Some programming experience is expected. Students should be familiar with basic probability and statistics concepts, and linear algebra.
Location and Time: We meet in the Art and Design Building 2026, TR 12:00pm - 1:15pm
Textbook: P. N. Tan, M. Steinbach, and V. Kumar, Introduction to Data Mining, Addison Wesley, 2006. Book's companion website
Course Web Page

General Description and Preliminary List of Topics

Data mining is the process of automatically discovering useful information in large data repositories. The course covers key concepts and algorithms at the core of data mining.

Topics include: classification, clustering, association analysis, anomaly detection.

Outcomes

The ability to apply computing principles, probability and statistics relevant to the data mining discipline to analyze data.
A thorough understanding of model programming with data mining tools, algorithms for estimation, prediction, and pattern discovery.
The ability to analyze a problem, identifying and defining the computing requirements appropriate to its solution: data collection and preparation, functional requirements, selection of models and prediction algorithms, software, and performance evaluation.
The ability to understand performance metrics used in the data mining field to interpret the results of applying an algorithm or model, to compare methods and to reach conclusions about data.
The ability to communicate effectively to an audience the steps and results followed in solving a data mining problem (through a term project).

Grading

Assignments: 15%
Midterm: 25%
Final: 25%
Project: 30%
Participation: 5%

Exams are closed book. Assignments must be performed individually. Group work is NOT allowed, unless otherwise stated by the instructor.

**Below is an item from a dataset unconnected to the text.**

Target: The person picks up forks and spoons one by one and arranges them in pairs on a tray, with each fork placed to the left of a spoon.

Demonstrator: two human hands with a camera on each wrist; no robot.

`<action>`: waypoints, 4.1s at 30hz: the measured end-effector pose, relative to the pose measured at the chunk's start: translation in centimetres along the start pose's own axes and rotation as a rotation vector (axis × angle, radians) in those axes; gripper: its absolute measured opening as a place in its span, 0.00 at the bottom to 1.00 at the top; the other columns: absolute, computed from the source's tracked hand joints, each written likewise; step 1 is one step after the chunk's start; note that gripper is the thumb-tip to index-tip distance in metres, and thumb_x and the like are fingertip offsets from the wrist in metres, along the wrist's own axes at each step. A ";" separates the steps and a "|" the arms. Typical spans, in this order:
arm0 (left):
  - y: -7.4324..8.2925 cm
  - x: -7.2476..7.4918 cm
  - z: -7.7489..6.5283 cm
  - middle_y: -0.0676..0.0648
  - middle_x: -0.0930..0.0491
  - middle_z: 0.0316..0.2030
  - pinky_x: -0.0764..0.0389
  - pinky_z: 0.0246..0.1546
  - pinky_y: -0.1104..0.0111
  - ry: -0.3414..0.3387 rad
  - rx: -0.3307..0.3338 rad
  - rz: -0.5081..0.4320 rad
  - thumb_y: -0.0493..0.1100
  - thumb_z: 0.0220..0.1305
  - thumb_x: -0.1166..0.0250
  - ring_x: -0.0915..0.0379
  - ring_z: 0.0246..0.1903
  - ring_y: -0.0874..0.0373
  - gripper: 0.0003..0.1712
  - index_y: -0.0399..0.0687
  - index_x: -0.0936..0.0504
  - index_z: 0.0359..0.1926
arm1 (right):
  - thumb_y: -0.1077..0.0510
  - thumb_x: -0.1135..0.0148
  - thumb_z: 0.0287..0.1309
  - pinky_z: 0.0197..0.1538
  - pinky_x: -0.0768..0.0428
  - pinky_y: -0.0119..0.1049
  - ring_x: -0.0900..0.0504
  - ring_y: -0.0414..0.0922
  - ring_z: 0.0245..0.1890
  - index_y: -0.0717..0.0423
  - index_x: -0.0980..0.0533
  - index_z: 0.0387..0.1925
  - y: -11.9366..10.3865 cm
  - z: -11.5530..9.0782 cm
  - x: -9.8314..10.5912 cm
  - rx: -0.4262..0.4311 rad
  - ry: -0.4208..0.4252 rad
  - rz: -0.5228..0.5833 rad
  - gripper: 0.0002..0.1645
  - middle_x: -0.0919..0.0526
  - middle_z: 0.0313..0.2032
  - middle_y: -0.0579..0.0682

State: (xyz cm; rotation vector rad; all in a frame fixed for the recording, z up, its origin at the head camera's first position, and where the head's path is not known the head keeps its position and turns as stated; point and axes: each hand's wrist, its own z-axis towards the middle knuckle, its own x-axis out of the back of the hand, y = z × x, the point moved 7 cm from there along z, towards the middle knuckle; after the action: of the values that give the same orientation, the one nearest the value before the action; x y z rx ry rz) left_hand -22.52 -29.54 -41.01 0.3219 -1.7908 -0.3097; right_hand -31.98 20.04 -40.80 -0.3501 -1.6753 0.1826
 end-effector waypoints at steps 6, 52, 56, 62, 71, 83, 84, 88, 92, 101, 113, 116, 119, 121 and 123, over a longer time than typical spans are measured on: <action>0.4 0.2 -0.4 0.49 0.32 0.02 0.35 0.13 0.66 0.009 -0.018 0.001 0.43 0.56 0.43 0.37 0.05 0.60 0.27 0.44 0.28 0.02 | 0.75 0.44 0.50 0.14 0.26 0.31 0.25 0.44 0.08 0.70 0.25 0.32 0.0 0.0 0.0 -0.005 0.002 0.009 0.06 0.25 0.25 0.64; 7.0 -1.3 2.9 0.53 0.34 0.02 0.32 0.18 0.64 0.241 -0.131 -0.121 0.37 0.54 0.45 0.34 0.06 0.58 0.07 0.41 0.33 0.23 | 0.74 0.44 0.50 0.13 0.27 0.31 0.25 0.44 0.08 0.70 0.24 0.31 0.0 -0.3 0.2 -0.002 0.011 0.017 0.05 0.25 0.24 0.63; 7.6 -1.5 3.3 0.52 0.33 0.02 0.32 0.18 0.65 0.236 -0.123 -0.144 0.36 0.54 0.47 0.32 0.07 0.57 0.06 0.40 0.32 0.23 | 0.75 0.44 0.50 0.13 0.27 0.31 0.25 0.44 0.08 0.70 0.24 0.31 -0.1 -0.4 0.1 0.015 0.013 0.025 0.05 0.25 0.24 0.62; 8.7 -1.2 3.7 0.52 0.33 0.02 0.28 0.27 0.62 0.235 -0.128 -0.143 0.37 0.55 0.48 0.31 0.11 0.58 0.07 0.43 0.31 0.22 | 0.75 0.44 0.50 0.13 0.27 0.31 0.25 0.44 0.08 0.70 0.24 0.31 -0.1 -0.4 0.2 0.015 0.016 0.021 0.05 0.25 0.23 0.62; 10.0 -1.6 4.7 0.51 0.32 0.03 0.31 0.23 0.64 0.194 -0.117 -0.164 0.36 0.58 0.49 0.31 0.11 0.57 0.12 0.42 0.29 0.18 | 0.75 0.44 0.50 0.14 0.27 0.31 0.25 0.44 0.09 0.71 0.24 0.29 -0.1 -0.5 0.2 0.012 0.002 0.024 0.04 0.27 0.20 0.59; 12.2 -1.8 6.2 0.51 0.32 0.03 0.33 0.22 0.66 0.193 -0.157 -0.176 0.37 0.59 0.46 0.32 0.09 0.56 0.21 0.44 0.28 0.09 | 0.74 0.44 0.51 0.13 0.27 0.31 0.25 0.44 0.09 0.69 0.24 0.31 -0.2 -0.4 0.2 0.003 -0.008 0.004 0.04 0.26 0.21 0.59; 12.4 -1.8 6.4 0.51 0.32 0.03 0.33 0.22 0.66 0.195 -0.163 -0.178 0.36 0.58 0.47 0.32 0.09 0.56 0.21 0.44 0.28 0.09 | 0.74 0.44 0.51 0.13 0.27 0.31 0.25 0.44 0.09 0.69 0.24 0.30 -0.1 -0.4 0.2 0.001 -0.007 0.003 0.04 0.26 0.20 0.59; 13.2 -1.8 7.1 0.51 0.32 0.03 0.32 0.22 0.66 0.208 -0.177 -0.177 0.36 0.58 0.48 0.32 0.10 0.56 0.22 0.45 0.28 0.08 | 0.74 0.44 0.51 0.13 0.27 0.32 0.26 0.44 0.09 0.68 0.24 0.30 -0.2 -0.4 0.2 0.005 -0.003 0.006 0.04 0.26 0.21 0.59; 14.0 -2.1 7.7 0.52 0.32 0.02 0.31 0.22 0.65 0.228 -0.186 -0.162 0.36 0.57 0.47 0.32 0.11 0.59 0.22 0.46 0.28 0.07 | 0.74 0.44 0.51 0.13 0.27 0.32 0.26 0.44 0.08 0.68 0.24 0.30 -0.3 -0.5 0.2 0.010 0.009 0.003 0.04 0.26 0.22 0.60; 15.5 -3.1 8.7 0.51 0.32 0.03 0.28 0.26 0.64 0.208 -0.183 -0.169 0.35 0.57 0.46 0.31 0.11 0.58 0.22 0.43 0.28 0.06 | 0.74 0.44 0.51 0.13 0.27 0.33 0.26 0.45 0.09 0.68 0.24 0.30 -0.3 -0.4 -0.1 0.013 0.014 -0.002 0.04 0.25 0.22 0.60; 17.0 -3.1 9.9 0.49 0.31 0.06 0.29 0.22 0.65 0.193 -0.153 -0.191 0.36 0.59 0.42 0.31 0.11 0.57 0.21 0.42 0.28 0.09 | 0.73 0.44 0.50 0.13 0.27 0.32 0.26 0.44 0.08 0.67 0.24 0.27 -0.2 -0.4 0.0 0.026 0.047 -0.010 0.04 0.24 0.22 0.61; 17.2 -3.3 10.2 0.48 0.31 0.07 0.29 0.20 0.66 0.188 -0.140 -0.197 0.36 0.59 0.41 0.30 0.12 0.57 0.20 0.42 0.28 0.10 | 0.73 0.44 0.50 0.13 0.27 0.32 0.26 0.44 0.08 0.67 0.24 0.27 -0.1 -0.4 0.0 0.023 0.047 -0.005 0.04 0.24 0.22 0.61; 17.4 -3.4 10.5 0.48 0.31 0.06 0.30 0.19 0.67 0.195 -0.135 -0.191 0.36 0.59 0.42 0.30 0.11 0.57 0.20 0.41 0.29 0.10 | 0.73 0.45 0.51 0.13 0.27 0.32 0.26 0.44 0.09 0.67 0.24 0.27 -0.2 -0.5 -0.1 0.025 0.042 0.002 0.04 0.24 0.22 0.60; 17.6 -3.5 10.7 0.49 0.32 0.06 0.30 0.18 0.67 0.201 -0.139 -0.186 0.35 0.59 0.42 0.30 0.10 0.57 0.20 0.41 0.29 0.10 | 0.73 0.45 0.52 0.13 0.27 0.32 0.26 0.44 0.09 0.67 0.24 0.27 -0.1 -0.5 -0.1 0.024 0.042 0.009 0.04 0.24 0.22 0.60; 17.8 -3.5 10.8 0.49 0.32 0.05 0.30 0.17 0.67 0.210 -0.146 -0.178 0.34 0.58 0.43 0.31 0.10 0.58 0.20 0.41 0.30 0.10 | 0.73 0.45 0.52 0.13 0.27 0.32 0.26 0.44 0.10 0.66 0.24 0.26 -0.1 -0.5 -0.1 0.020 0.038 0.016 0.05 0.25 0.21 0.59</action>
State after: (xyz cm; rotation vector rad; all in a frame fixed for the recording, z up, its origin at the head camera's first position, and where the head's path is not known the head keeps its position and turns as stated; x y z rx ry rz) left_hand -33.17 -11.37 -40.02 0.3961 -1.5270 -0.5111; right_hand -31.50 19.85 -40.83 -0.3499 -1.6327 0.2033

Any deviation from this policy will be considered a violation of the GMU Honor Code In addition, the CS department has its own Honor Code policies. Any deviation from this is also considered an Honor Code violation.

Software and Data:

UCI Machine Learning Repository is a repository of databases, domain theories and data generators that are used by the machine learning community for the empirical analysis of machine learning algorithms.

UCI Knowledge Discovery in Databases Archive is an online repository of large data sets which encompasses a wide variety of data types, analysis tasks, and application areas

More datasets

Resources: software and data

Weka is an open source Java package implementing many learning algorithms

MALLET is a Java-based package for statistical natural language processing, document classification, clustering, topic modeling, information extraction, and other machine learning applications to text.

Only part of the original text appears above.